WORK INSTRUCTIONS
Your task is to output every record exactly as it is given.

(Recorded data)
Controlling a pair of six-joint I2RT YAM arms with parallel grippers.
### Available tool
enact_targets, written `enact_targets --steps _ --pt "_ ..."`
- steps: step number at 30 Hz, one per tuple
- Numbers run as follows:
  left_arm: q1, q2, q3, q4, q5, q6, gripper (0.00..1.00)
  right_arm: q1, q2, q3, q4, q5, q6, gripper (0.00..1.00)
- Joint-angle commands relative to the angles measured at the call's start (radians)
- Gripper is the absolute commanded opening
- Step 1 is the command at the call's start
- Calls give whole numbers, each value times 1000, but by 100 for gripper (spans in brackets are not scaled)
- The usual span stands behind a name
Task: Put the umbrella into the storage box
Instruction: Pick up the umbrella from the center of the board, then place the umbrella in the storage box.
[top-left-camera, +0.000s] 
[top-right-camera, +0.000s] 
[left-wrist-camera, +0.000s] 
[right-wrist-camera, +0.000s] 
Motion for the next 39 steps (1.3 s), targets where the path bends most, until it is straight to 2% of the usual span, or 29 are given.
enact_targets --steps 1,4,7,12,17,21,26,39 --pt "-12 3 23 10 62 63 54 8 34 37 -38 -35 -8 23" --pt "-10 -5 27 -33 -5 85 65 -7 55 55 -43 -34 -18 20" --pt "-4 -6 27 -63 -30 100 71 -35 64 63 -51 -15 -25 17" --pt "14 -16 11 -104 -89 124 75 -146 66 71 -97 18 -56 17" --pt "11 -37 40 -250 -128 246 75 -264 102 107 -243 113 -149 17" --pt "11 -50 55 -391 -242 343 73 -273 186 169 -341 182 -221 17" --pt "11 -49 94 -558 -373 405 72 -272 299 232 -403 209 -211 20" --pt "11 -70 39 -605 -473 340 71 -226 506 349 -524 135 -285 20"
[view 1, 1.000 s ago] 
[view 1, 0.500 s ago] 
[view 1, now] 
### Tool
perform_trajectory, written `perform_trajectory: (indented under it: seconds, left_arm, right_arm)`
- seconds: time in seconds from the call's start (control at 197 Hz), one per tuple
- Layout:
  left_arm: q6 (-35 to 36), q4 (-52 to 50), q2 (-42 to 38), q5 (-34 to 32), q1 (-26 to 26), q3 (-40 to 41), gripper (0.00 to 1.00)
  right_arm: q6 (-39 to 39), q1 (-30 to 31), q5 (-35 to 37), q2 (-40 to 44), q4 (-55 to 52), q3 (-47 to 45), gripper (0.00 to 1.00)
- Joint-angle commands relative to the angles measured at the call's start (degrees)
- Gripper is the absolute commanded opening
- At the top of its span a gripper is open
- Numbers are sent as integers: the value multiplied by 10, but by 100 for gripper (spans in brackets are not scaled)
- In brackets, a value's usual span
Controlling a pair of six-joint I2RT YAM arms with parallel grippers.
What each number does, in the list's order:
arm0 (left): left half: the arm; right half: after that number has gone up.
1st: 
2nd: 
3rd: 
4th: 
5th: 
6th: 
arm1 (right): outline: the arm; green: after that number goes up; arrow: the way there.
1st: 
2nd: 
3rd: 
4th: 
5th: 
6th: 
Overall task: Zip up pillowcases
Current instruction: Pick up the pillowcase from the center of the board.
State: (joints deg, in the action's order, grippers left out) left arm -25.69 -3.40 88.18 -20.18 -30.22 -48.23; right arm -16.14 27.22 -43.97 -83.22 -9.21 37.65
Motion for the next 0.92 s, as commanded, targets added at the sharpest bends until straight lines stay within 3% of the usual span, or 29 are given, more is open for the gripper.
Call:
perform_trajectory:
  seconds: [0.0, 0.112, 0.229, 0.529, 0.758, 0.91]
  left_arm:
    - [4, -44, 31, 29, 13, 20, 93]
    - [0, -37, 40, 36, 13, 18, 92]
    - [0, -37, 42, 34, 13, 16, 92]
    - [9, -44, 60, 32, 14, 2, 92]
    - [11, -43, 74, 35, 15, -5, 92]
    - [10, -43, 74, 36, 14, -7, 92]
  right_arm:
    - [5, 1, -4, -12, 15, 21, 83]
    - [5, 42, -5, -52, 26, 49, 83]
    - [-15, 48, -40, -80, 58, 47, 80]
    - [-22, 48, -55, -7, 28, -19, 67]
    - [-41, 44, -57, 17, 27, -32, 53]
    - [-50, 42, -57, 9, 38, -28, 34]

REPLY TO THE EXERCISE
Controlling a pair of six-joint I2RT YAM arms with parallel grippers.
### Available tool
enact_targets, written `enact_targets --steps _ --pt "_ ..."`
- steps: step number at 30 Hz, one per tuple
- Numbers run as follows:
  left_arm: q1, q2, q3, q4, q5, q6, gripper (0.00..1.00)
  right_arm: q1, q2, q3, q4, q5, q6, gripper (0.00..1.00)
- Joint-angle commands relative to the angles measured at the call's start (radians)
- Gripper is the absolute commanded opening
- Step 1 is the command at the call's start
- Calls give whole numbers, each value times 1000, but by 100 for gripper (spans in brackets are not scaled)
- The usual span stands behind a name
Task: Put the umbrella into the storage box
Instruction: Pick up the umbrella from the center of the board, then place the umbrella in the storage box.
[top-left-camera, +0.000s] 
[top-right-camera, +0.000s] 
[left-wrist-camera, +0.000s] 
[right-wrist-camera, +0.000s] 
Motion for the next 39 steps (1.3 s), targets where the path bends most, until it is straight to 2% of the usual span, or 29 are given.
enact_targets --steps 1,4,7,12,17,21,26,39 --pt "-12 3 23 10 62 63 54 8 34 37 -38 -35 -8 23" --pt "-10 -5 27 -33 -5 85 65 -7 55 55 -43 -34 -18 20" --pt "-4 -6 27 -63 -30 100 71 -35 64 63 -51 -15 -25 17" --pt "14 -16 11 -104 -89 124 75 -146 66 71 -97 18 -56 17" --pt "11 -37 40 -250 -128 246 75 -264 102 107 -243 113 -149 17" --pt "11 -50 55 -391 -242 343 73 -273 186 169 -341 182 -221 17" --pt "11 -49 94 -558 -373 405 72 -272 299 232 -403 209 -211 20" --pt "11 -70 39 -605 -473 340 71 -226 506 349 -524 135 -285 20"
[view 1, 1.000 s ago] 
[view 1, 0.500 s ago] 
[view 1, now] 
### Tool
perform_trajectory, written `perform_trajectory: (indented under it: seconds, left_arm, right_arm)`
- seconds: time in seconds from the call's start (control at 197 Hz), one per tuple
- Layout:
  left_arm: q6 (-35 to 36), q4 (-52 to 50), q2 (-42 to 38), q5 (-34 to 32), q1 (-26 to 26), q3 (-40 to 41), gripper (0.00 to 1.00)
  right_arm: q6 (-39 to 39), q1 (-30 to 31), q5 (-35 to 37), q2 (-40 to 44), q4 (-55 to 52), q3 (-47 to 45), gripper (0.00 to 1.00)
- Joint-angle commands relative to the angles measured at the call's start (degrees)
- Gripper is the absolute commanded opening
- At the top of its span a gripper is open
- Numbers are sent as integers: the value multiplied by 10, but by 100 for gripper (spans in brackets are not scaled)
- In brackets, a value's usual span
Controlling a pair of six-joint I2RT YAM arms with parallel grippers.
What each number does, in the list's order:
arm0 (left): left half: the arm; right half: after that number has gone up.
1st: 
2nd: 
3rd: 
4th: 
5th: 
6th: 
arm1 (right): outline: the arm; green: after that number goes up; arrow: the way there.
1st: 
2nd: 
3rd: 
4th: 
5th: 
6th: 
Overall task: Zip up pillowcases
Current instruction: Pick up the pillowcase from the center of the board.
State: (joints deg, in the action's order, grippers left out) left arm -25.69 -3.40 88.18 -20.18 -30.22 -48.23; right arm -16.14 27.22 -43.97 -83.22 -9.21 37.65
Motion for the next 0.92 s, as commanded, targets added at the sharpest bends until straight lines stay within 3% of the usual span, or 29 are given, more is open for the gripper.
Call:
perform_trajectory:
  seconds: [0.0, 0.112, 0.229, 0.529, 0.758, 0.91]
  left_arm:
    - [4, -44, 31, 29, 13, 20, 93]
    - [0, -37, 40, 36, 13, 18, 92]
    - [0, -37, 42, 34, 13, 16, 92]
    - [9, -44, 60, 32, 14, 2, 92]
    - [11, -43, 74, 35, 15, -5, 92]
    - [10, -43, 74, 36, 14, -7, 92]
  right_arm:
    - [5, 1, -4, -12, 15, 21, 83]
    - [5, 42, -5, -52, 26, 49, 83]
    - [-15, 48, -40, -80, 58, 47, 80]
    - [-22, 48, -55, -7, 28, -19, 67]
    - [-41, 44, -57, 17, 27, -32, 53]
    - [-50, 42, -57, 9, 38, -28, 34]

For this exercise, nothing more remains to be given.